A situação dramática da Maternidade Dona Evangelina Rosa, a maior unidade materno-infantil do Piauí, é o fato de grande repercussão no estado esta semana. Mais uma vez, ganhamos as manchetes nacionais por conta de um descaso que tira vidas e ridiculariza nossa terra perante o País. A imprensa noticia que dezenas e dezenas de bebês morreram nos últimos meses na unidade. Se considerarmos ano, o número chega à casa das centenas.
Segundo reportagem exibida no Jornal Nacional na quarta-feira (21), quase 50 bebês morreram na maternidade somente nos meses de setembro e outubro deste ano. Mas falar do número de mortes, nesse caso, é uma tarefa complexa. O caos na maternidade mata muito mais do que podemos imaginar. Junto com os bebês que morreram, em sua grande maioria por descaso do poder público, também morreram sonhos, esperanças, perspectivas.
Quando um bebê morre, muita coisa morre junto. A mãe gestante carrega consigo não somente a vida de um bebê, mas uma vida de esperanças que emerge em torno da sua chegada. Quando um bebê morre, uma família inteira tem sonhos ceifados. Quando um casal retorna para uma cidade longínqua do interior com um recém-nascido morto, ele leva uma série de outras mortes junto. A gravidade é além do que podemos imaginar.

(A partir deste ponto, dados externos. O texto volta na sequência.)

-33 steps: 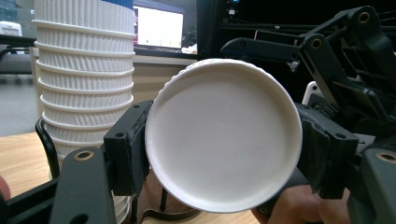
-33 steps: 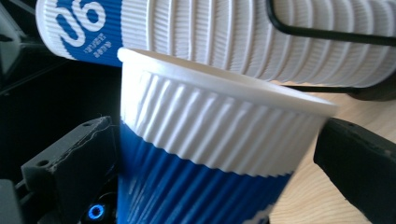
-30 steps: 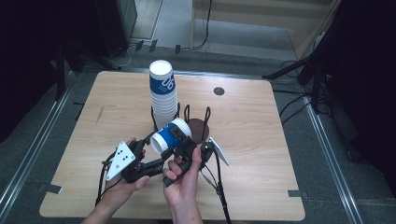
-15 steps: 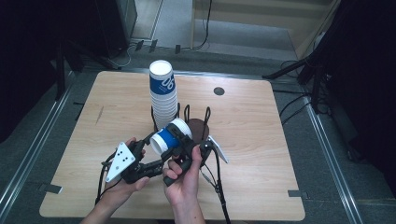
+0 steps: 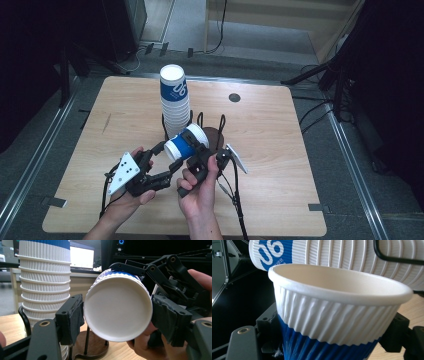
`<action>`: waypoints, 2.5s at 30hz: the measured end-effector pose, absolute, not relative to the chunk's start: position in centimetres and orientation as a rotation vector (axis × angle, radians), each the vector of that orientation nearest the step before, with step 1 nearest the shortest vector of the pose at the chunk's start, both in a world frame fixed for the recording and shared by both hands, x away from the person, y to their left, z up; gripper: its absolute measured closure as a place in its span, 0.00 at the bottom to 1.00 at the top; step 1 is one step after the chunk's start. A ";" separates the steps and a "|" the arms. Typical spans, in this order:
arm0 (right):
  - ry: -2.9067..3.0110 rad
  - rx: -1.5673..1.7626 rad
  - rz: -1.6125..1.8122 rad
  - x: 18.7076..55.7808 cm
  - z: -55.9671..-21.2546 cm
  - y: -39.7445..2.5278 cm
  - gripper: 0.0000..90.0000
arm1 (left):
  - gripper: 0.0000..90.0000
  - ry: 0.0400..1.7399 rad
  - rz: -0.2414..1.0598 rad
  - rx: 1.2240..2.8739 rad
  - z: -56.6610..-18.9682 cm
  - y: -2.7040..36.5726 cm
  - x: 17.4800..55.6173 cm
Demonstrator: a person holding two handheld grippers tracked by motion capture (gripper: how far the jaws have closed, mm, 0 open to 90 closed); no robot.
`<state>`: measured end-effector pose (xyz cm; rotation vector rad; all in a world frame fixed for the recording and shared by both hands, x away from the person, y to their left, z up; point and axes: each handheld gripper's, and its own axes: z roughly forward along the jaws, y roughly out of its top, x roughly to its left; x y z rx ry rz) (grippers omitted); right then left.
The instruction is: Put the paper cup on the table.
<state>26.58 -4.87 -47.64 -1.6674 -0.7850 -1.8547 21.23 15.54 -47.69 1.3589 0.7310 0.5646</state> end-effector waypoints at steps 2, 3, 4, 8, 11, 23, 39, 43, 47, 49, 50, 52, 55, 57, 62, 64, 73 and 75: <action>-0.794 -1.691 -1.864 26.6 -47.6 -5.0 0.24 | 0.29 0.727 0.552 1.357 -47.7 15.6 21.2; -0.795 -1.693 -1.873 26.7 -47.6 -5.1 0.24 | 0.27 0.725 0.550 1.362 -47.7 15.6 21.2; -0.795 -1.701 -1.876 26.7 -47.6 -5.2 0.24 | 0.26 0.722 0.544 1.364 -47.7 15.6 21.2; -0.798 -1.712 -1.904 26.9 -47.5 -5.7 0.24 | 0.21 0.724 0.531 1.372 -47.8 15.7 21.2; -0.805 -1.730 -1.929 26.9 -47.4 -6.0 0.24 | 0.17 0.732 0.528 1.371 -47.9 15.7 21.2; -0.930 -1.800 -2.035 27.1 -47.0 -7.1 0.24 | 0.02 0.779 0.513 1.403 -48.2 16.4 21.2; -1.129 -1.797 -2.186 26.6 -46.0 -7.5 0.24 | 0.00 0.896 0.555 1.454 -49.0 17.9 21.2; -1.174 -1.798 -2.214 26.6 -45.7 -7.6 0.23 | 0.00 0.926 0.556 1.463 -49.4 18.4 21.2; -1.249 -1.806 -2.249 26.6 -45.3 -7.6 0.23 | 0.00 0.951 0.574 1.475 -49.9 19.0 21.2; -1.259 -1.792 -2.288 26.6 -45.2 -7.8 0.23 | 0.00 0.970 0.594 1.479 -50.2 19.4 21.2; -1.268 -1.789 -2.303 26.6 -45.1 -7.8 0.23 | 0.00 0.978 0.603 1.480 -50.4 19.5 21.2; -1.277 -1.793 -2.351 26.5 -45.0 -7.8 0.24 | 0.00 0.999 0.617 1.488 -50.7 19.9 21.3; -1.342 -1.834 -2.382 26.6 -44.9 -8.0 0.24 | 0.00 1.026 0.635 1.496 -51.2 20.6 21.4; -1.379 -1.850 -2.402 26.6 -44.9 -8.0 0.24 | 0.00 1.044 0.650 1.501 -51.5 21.0 21.5; -1.455 -1.876 -2.413 26.6 -44.8 -8.4 0.24 | 0.00 1.090 0.666 1.496 -52.1 21.9 21.6; -1.487 -1.887 -2.425 26.7 -44.7 -8.4 0.24 | 0.00 1.106 0.668 1.499 -52.4 22.2 21.7; -1.649 -1.925 -2.457 26.9 -44.7 -9.1 0.23 | 0.00 1.167 0.685 1.600 -53.9 23.6 21.5; -1.673 -1.935 -2.453 27.0 -44.7 -9.3 0.24 | 0.00 1.187 0.698 1.619 -54.0 23.8 21.6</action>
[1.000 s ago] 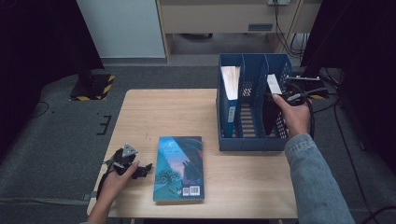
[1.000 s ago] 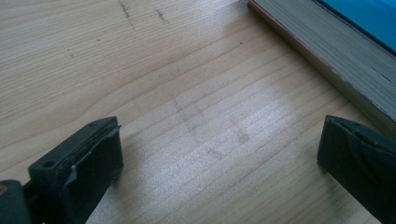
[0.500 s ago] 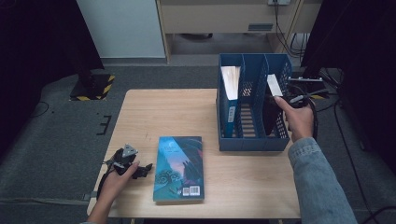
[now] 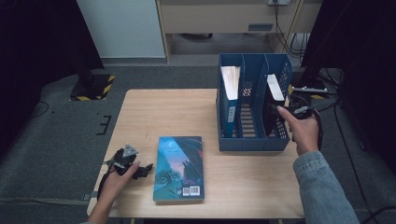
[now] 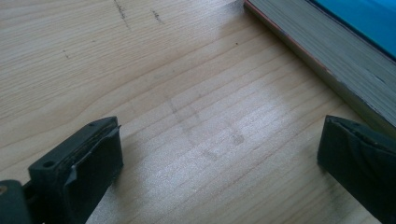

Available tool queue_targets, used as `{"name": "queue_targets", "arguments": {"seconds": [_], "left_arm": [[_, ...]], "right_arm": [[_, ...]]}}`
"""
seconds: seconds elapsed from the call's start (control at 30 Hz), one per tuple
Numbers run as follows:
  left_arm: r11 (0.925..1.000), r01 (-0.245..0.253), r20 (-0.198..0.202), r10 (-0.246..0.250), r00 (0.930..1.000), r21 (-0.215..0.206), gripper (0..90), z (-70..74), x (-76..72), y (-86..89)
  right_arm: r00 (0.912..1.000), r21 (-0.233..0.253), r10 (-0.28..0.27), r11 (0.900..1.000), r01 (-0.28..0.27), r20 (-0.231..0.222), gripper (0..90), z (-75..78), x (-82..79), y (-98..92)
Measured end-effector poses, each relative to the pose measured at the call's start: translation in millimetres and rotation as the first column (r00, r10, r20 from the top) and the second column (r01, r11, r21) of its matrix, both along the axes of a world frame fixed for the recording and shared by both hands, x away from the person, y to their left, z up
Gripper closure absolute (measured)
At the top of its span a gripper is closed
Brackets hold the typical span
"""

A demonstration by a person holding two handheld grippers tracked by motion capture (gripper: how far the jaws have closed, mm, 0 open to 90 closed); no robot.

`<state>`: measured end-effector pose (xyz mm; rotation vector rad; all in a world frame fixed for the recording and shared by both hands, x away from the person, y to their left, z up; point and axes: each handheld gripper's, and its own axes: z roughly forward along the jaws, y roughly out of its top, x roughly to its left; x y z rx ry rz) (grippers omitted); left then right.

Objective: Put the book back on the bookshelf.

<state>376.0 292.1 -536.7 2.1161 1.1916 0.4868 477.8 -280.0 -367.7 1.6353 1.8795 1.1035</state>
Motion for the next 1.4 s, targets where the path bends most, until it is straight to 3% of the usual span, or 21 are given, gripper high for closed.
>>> {"name": "queue_targets", "arguments": {"seconds": [0.4, 0.73, 0.93, 1.03, 1.1, 1.27, 1.33, 1.4], "left_arm": [[1.0000, 0.001, 0.001, -0.001, 1.0000, 0.001, 0.0, 0.0, 0.0, -1.9], [1.0000, 0.001, -0.010, -0.001, 0.9999, 0.005, 0.0, 0.9, 1.4, -2.7], [0.9999, 0.006, -0.022, -0.005, 0.9997, 0.011, 0.0, 2.0, 1.5, -3.0], [0.9998, 0.010, -0.032, -0.009, 0.9995, 0.017, 0.0, 2.8, 1.7, -3.1], [0.9998, 0.009, -0.038, -0.008, 0.9992, 0.020, 0.0, 3.3, 2.2, -3.6], [0.9998, -0.006, -0.042, 0.007, 0.9991, 0.020, 0.0, 3.6, 2.0, -4.9], [0.9995, -0.020, -0.045, 0.021, 0.9988, 0.022, 0.0, 3.8, 2.0, -6.2], [0.9991, -0.032, -0.051, 0.033, 0.9981, 0.027, 0.0, 4.5, 3.1, -7.8]], "right_arm": [[0.9997, -0.008, 0.026, 1.000, -0.026, 0.000, 7.5, -18.0, -50.8, 14.8], [0.9965, 0.000, 0.046, 0.999, -0.046, 0.070, 10.4, -21.0, -76.5, 28.7], [0.9886, 0.003, 0.106, 0.994, -0.107, 0.106, 14.4, -30.6, -94.1, 48.5], [0.9860, -0.002, 0.146, 0.989, -0.146, 0.081, 15.9, -37.2, -99.5, 56.4], [0.9825, -0.006, 0.174, 0.985, -0.174, 0.066, 18.3, -40.2, -102.0, 61.5], [0.9641, -0.014, 0.251, 0.968, -0.250, 0.087, 18.9, -43.0, -107.3, 78.8], [0.9525, -0.038, 0.287, 0.958, -0.284, 0.103, 19.3, -46.7, -108.4, 89.4], [0.9394, -0.049, 0.334, 0.942, -0.331, 0.079, 19.3, -54.0, -108.6, 103.0]]}}
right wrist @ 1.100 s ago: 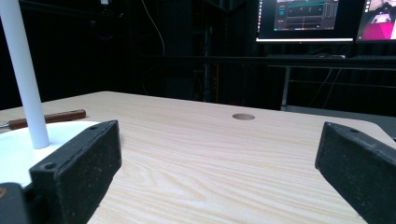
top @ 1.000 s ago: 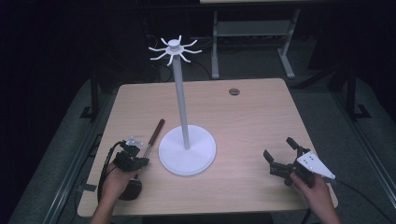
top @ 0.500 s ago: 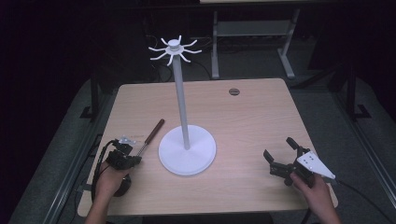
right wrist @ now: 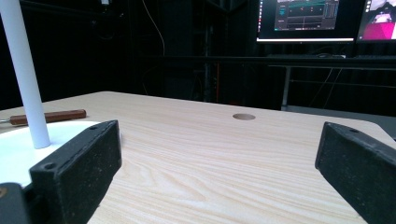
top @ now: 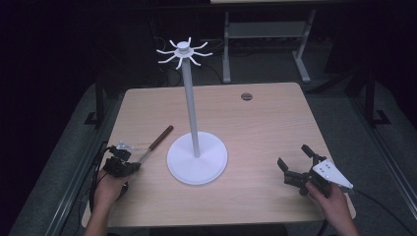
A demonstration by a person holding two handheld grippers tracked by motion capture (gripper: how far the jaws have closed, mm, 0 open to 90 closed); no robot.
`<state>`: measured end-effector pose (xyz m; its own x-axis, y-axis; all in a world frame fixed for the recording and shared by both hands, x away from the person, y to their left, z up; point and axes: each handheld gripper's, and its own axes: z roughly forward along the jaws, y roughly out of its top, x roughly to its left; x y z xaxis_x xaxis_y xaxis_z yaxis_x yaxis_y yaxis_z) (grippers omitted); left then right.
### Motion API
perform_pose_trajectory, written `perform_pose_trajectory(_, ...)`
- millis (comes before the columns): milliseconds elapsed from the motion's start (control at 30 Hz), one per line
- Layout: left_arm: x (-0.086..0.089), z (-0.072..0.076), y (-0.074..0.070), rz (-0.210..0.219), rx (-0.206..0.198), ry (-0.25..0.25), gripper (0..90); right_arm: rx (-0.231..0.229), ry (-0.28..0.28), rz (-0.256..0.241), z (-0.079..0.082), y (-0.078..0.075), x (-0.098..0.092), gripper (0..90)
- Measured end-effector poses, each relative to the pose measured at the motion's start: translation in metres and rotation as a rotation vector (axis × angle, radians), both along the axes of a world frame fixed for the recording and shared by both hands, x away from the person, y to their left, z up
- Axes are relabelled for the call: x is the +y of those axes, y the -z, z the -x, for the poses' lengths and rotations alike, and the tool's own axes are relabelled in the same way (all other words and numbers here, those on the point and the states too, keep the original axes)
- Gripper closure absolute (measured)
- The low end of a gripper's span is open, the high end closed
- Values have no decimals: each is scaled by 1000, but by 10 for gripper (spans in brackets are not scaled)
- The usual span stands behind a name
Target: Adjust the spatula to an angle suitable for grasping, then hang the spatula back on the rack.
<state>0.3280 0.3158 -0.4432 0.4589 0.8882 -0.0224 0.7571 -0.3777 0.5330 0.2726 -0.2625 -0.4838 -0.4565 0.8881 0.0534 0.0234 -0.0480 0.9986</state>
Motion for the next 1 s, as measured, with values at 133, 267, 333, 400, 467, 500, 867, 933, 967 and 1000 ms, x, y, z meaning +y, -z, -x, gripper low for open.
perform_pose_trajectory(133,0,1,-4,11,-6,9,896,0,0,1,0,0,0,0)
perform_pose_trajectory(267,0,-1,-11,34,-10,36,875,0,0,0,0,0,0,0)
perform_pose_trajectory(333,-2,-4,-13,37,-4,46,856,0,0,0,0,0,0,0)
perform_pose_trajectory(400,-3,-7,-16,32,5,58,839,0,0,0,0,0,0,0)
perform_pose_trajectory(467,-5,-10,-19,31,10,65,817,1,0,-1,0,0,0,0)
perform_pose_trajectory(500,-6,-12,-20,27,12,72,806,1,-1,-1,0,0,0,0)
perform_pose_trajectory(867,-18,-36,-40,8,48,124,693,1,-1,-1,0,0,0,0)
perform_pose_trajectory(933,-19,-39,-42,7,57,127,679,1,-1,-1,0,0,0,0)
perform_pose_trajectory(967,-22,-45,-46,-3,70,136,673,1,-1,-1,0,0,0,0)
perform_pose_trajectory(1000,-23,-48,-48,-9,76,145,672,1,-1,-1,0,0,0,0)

Numa gestação, além do bebê, também são gestados planos, expectativas, felicidades. O quartinho arrumado, as roupinhas, o berço comprado... Mas o descaso destrói muito mais do que se pode pensar. Mãe desolada, pai cabisbaixo, família entristecida... Numa sociedade séria e comprometida com sua gente, a situação da Evangelina Rosa jamais seria admitida. Um espaço onde deveria nascer alegria não pode virar um matadouro de sonhos.
Quase 30 mortes somente em outubro! Justamente o mês da eleição, quando políticos tentam nos convencer falando de sonhos, de esperança, de mudança. Enquanto eles percorriam o Piauí atrás de voto, ambulâncias traziam mães que chegavam à capital também com sonhos, também com esperanças. Mas enquanto muitos deles tiveram um final feliz, muitas mães não tiveram a mesma sorte. O descaso e a negligência as privaram de comemorar.
Falta de seringas, de aventais, de licença sanitária, de fraldas, etc. Mais grave do que isso é a falta de humanidade. Gestores públicos são responsáveis pela coisa pública e não poderiam, jamais, permitir tamanho descaso. Garantir as condições dignas numa maternidade pública da envergadura da MDER não é meramente uma obrigação político-administrativa, mas também uma demonstração de compaixão e de amor para com o próximo.
Talvez esse texto pudesse expressar ainda melhor essa indignação se fosse escrito por uma mulher, mãe, experiente. Sou apenas um jovem jornalista de 26 anos, não tenho filhos e sou consciente de que, nem de longe, sei a real dor que sentem aquelas que são as maiores vítimas de um descaso tão vergonhoso como esse: as mães. No entanto, a dor do outro também precisa nos tocar, mesmo que não a possamos sentir. Chega de tanta negligência!